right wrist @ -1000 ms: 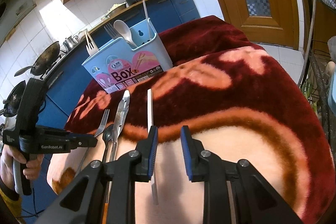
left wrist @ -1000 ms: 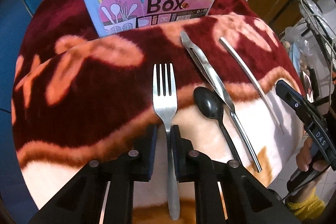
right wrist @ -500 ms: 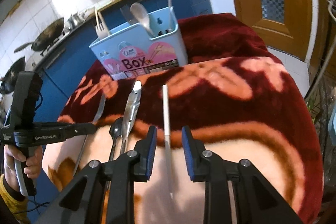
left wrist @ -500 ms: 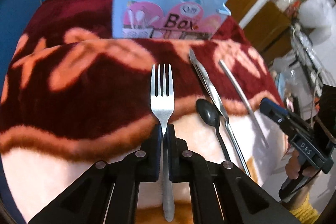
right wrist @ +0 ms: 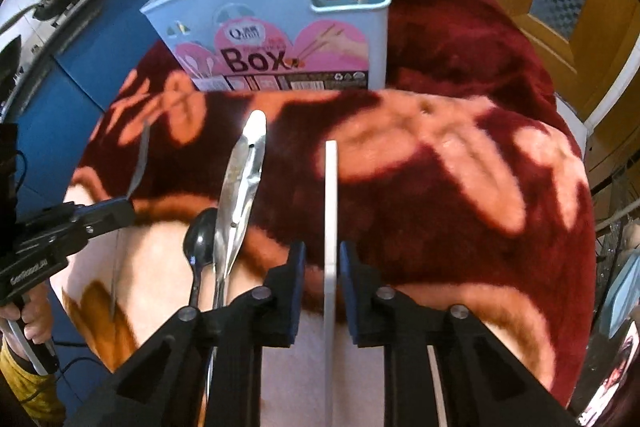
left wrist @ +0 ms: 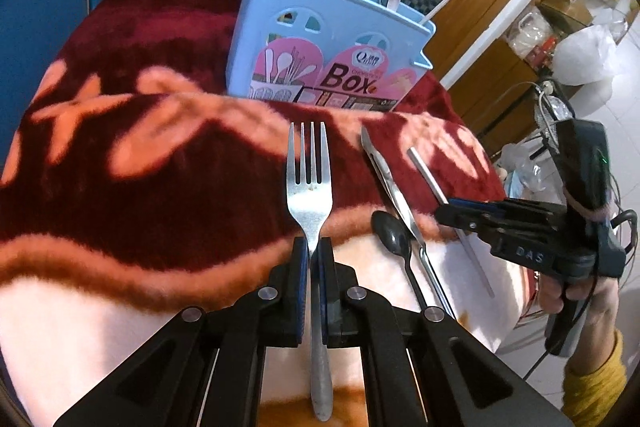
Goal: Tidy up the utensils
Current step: 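Lift the fork and chopstick and carry both over the Box holder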
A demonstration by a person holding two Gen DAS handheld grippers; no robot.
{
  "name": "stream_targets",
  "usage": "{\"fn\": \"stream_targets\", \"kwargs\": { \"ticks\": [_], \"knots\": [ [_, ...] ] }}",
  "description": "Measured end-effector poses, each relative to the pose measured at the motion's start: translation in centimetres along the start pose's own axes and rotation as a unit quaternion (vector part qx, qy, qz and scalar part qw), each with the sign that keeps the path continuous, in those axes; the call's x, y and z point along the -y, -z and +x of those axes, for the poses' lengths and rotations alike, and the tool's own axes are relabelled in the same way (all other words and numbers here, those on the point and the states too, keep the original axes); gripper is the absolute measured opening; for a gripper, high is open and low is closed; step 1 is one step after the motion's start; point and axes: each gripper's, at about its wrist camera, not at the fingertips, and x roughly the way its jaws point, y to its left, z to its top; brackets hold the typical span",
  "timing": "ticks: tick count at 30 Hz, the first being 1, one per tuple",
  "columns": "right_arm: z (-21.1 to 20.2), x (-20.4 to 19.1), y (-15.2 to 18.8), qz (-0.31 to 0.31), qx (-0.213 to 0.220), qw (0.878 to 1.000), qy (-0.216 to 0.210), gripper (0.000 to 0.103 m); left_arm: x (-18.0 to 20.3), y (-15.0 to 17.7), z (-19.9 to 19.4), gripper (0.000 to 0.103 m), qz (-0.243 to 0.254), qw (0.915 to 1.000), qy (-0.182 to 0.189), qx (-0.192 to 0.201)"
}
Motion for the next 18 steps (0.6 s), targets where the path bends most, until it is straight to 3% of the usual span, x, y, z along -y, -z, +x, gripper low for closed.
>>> {"fn": "stream_targets", "kwargs": {
  "ticks": [4,8,13,18],
  "knots": [
    [0.6,-0.1,-0.8,-0.006,-0.014,1.0,0.005,0.01,-0.4,0.0,-0.4,0.004,-0.002,0.9998,0.006,0.017],
    [0.6,0.2,-0.3,0.005,0.007,1.0,-0.003,0.008,-0.5,0.2,-1.0,0.004,0.003,0.9992,0.009,0.04],
    [-0.7,1.1,1.3,0.035,0.067,0.997,-0.032,0.008,-0.3,0.6,-1.8,0.004,0.007,0.9971,0.009,0.075],
    [-3.0,1.8,3.4,0.062,0.139,0.986,-0.071,0.008,0.0,1.0,-2.9,0.004,0.011,0.9942,0.011,0.107]
  ]
}}
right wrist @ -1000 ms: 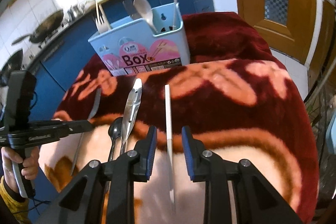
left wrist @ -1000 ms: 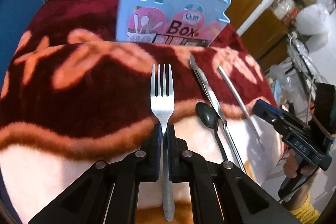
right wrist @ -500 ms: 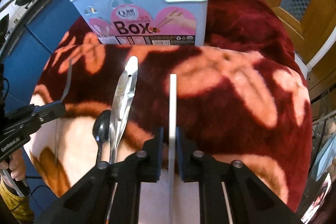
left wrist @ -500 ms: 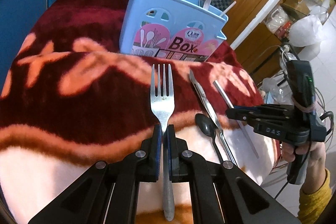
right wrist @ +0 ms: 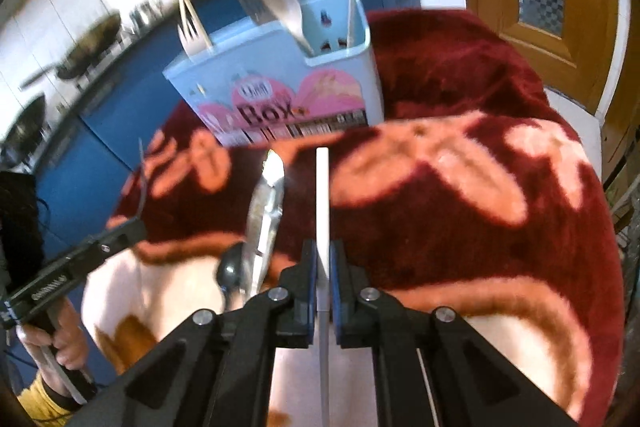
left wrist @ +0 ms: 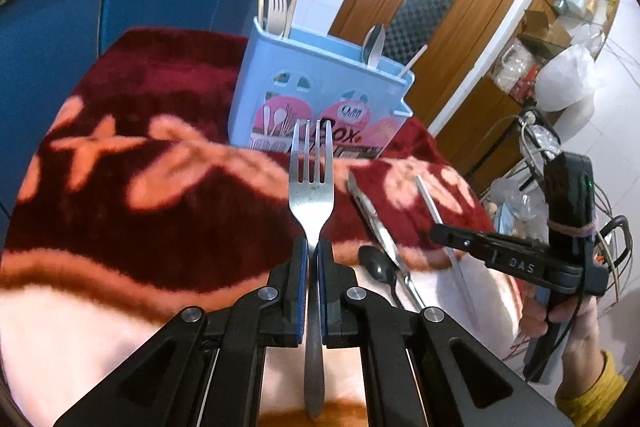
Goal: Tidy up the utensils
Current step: 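Lift the fork and chopstick and carry both over the Box holder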
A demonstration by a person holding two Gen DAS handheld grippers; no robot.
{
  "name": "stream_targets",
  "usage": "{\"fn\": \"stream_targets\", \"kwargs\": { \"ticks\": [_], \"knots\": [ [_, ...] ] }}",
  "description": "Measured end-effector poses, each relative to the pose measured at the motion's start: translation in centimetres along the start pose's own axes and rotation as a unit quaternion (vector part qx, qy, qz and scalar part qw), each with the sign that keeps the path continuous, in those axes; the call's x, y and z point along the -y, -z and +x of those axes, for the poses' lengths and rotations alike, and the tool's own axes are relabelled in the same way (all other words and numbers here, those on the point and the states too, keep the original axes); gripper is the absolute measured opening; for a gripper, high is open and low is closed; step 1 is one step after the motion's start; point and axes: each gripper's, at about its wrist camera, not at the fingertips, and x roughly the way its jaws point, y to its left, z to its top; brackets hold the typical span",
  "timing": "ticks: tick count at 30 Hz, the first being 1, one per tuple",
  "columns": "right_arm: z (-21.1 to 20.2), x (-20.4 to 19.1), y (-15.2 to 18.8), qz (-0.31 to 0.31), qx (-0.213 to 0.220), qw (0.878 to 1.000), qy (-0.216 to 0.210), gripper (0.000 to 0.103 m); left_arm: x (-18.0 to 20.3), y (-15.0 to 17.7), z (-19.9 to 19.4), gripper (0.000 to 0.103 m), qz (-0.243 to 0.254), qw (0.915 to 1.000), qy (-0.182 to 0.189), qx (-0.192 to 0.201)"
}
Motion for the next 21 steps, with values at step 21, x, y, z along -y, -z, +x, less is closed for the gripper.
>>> {"fn": "stream_targets", "kwargs": {
  "ticks": [21],
  "knots": [
    [-6.8,-2.3,-0.2,-0.027,0.227,0.973,-0.018,0.008,1.3,-4.1,-3.1,0.004,-0.016,0.9927,0.015,0.119]
  ]
}}
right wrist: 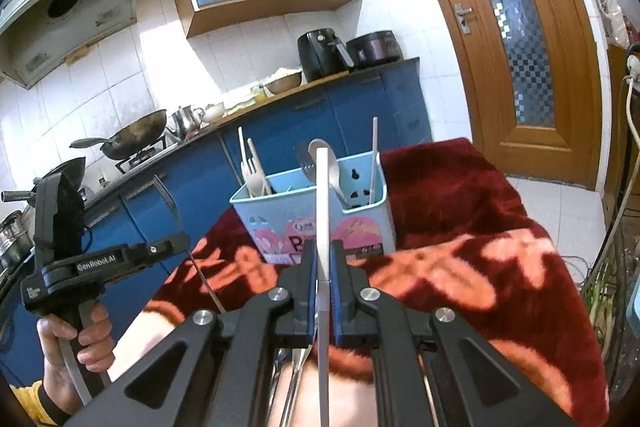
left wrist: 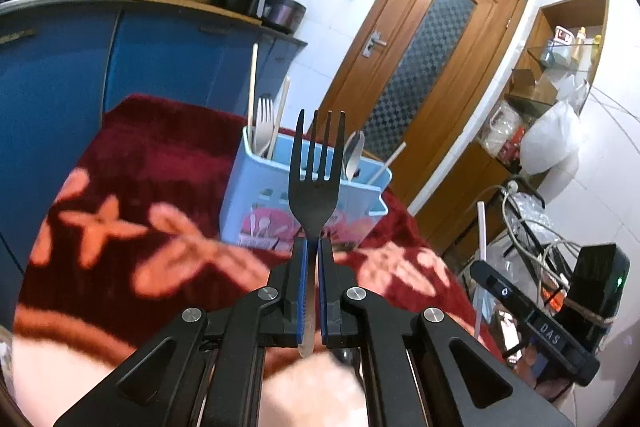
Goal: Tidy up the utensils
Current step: 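Lift the fork and chopstick and carry both over the Box holder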
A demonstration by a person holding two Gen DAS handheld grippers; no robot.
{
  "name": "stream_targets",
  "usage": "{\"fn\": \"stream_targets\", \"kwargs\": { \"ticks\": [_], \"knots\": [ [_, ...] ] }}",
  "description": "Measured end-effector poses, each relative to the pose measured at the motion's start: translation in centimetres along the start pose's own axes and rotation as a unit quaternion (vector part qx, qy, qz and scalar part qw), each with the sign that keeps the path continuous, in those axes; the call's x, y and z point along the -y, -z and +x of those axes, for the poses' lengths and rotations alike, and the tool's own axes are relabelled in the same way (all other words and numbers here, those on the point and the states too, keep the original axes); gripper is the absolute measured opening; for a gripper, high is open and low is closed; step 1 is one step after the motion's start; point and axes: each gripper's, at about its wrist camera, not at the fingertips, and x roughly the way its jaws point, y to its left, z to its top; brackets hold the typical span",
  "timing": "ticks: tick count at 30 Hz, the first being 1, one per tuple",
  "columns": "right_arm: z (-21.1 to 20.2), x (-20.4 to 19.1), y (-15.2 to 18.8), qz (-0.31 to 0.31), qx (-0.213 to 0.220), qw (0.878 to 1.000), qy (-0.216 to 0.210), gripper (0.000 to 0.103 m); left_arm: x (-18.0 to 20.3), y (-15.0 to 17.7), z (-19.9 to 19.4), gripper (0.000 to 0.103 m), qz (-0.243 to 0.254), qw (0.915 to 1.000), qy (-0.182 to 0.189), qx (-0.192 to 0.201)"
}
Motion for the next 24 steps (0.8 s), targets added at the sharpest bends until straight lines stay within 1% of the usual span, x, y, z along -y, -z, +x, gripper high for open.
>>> {"fn": "stream_targets", "kwargs": {
  "ticks": [3,12,16,24],
  "knots": [
    [0.0,0.2,-0.1,0.0,0.007,1.0,-0.001,0.008,0.4,-1.0,-0.2,0.004,0.006,0.9999,-0.003,0.012],
    [0.6,1.0,0.1,0.011,0.009,1.0,-0.005,0.008,2.3,-4.7,-0.3,0.004,0.037,0.9977,-0.021,0.053],
    [1.0,1.5,0.1,0.016,0.009,1.0,-0.003,0.008,2.6,-6.2,-0.1,0.004,0.044,0.9964,-0.026,0.068],
    [1.6,2.6,0.2,0.031,0.006,0.999,0.0,0.008,2.6,-9.2,0.5,0.004,0.058,0.9895,-0.059,0.118]
  ]
}}
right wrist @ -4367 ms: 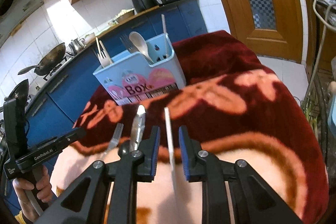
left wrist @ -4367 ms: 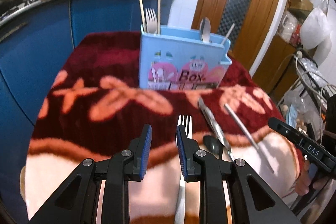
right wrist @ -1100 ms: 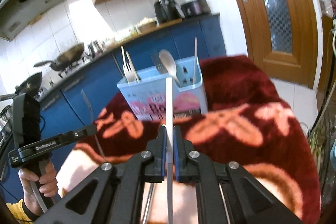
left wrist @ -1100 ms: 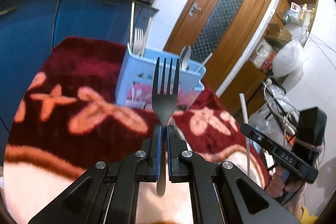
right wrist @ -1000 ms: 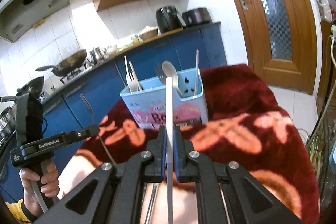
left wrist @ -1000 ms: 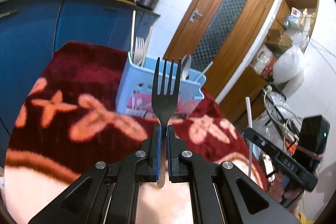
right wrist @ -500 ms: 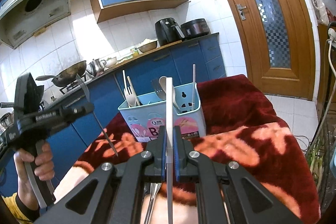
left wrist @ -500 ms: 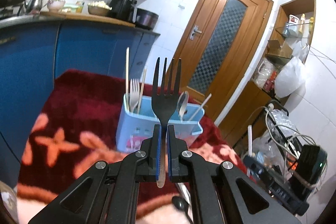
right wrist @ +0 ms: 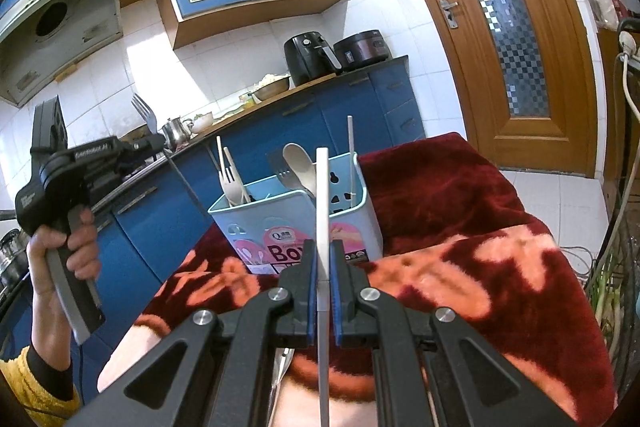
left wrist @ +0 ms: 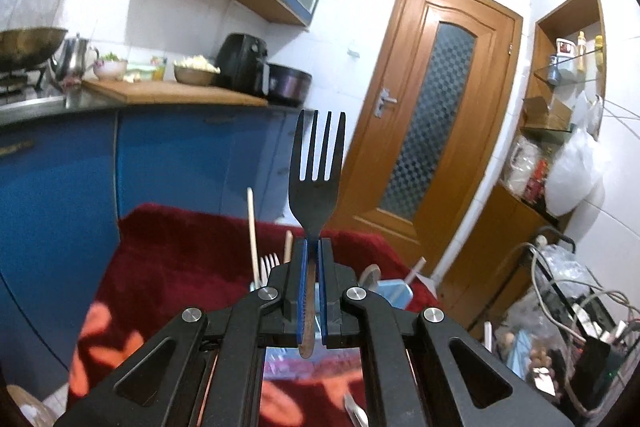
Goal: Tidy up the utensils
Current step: 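Lift the fork and chopstick and carry both over the Box holder, then lower the fork and chopstick into the holder and open both tools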
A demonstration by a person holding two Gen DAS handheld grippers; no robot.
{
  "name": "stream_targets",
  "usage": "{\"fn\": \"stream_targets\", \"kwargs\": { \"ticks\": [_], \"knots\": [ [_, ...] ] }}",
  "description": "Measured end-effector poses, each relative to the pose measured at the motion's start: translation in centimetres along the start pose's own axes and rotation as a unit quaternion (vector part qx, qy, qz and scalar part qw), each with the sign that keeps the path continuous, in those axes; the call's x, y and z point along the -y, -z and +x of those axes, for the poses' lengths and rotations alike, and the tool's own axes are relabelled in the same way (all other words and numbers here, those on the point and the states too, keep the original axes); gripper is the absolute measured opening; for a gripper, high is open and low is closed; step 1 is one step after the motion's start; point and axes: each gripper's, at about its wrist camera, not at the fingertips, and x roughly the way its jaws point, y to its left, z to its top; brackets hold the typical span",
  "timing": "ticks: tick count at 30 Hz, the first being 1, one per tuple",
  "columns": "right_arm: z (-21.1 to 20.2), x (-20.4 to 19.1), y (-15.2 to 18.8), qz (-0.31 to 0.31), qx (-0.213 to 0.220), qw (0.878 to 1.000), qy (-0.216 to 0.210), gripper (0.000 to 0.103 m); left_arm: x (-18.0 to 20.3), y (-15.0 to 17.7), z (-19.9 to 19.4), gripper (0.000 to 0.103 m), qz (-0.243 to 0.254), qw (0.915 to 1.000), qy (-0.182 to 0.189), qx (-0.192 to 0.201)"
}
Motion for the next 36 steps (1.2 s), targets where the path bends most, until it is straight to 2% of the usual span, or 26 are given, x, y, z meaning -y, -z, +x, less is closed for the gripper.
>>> {"fn": "stream_targets", "kwargs": {
  "ticks": [4,10,16,22,31,36],
  "knots": [
    [0.2,0.5,0.2,0.006,-0.003,1.0,0.0,0.008,0.2,-0.8,0.7,0.004,0.022,0.9991,-0.022,0.029],
    [0.6,0.5,0.3,0.009,-0.008,1.0,-0.002,0.008,0.3,-0.9,2.3,0.004,0.036,0.9978,-0.038,0.04],
    [0.6,0.5,0.0,0.006,-0.006,1.0,0.0,0.008,-0.1,0.9,4.1,0.004,0.042,0.998,-0.043,0.021],
    [1.4,0.5,-0.7,0.0,-0.004,1.0,0.008,0.008,-1.3,3.0,5.9,0.004,0.028,0.9986,-0.045,-0.005],
    [3.5,-0.7,-5.0,-0.03,0.051,0.998,0.009,0.008,-1.8,4.7,6.8,0.004,0.024,0.9986,-0.044,-0.019],
    [6.8,-0.9,-7.5,-0.035,0.087,0.996,0.01,0.008,-1.9,5.6,7.3,0.004,0.025,0.9986,-0.037,-0.026]
  ]
}}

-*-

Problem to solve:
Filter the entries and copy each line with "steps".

Written solution:
Motion for the next 18 steps (0.6 s), targets where the path bends most, until it is straight to 3% of the usual span, x, y, z along -y, -z, +x, gripper low for closed.
Motion for the next 21 steps, with values at step 21, x, y, z along -y, -z, +x, less is closed for the gripper.
Motion for the next 24 steps (0.8 s), targets added at the sharpest bends until straight lines stay within 1% of the usual span, x, y, z along -y, -z, +x, gripper high for open.
Motion for the next 36 steps (1.2 s), targets where the path bends most, until it is straight to 2% of the usual span, or 26 are given, x, y, z meaning -y, -z, +x, less is closed for the gripper.

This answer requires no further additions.